Exposure to environmental mutagens but also cell-endogenous processes can create DNA double-strand breaks (DSBs) in a cell's genome. DSBs need to be repaired accurately and timely to ensure genomic integrity and cell survival. One major DSB repair mechanism, called homologous recombination, relies on the nucleolytic degradation of the 5'-terminated strands in a process termed end resection. Here, we review new insights into end resection with a focus on the mechanistic interplay of the nucleases, helicases, and accessory factors involved.

Figure 1:. DSB are repaired by NHEJ or HR.

While NHEJ directly re-ligates DSBs, HR requires nucleolytic processing of the DSB ends by MRX-mediated initial and Exo1 or STR (Sgs1-Top3-Rmi1)-Dna2-mediated long-range resection. The ssDNA generated is coated by RPA and subsequently bound by the Rad51 recombinase for strand invasion and repair synthesis. The S. cerevisiae protein names are shown. See text for homologs in other organisms.

Figure 2:. “Resting state” (a) and “cutting state” (b) of the E. coli MR (SbcCD) complex.

The Mre11 subunits are in blue and purple and the Rad50 subunits are in yellow and orange. The DNA duplex in the “cutting state” is in gray. The protruding Rad50 coiled coils and the zinc hook, whose structures could not be determined due to their flexibility, are schematically depicted. Molecular surface structures are from [17] (PDB IDs 6S6V and 6S85 [59]) and were rendered with Mol* [60].

Figure 3:. Resection and the DNA damage response (DDR).

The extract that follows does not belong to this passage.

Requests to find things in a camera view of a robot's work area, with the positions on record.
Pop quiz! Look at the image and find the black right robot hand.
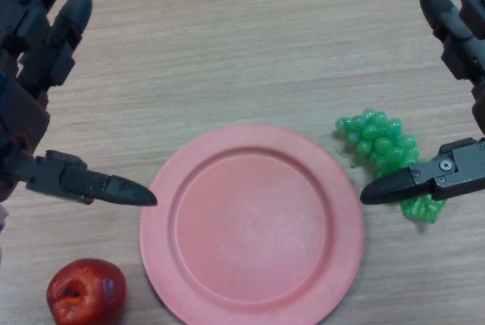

(a) Tel1 is recruited to DSBs by MRX. (b) Upon resection and RPA binding, Mec1 is recruited. Multiple DDR proteins as well as DDR-induced phosphorylation events regulate the resection nucleases both in a stimulatory and inhibitory fashion, giving rise to a complex regulatory network. Phosphorylation events (P) are colored according to the responsible kinase. White Ps denote CDK-mediated phosphorylation. Question marks denote regulations that were described for mammals but have not yet been established in other organisms. The S. cerevisiae protein names are shown. See text for homologs in other organisms.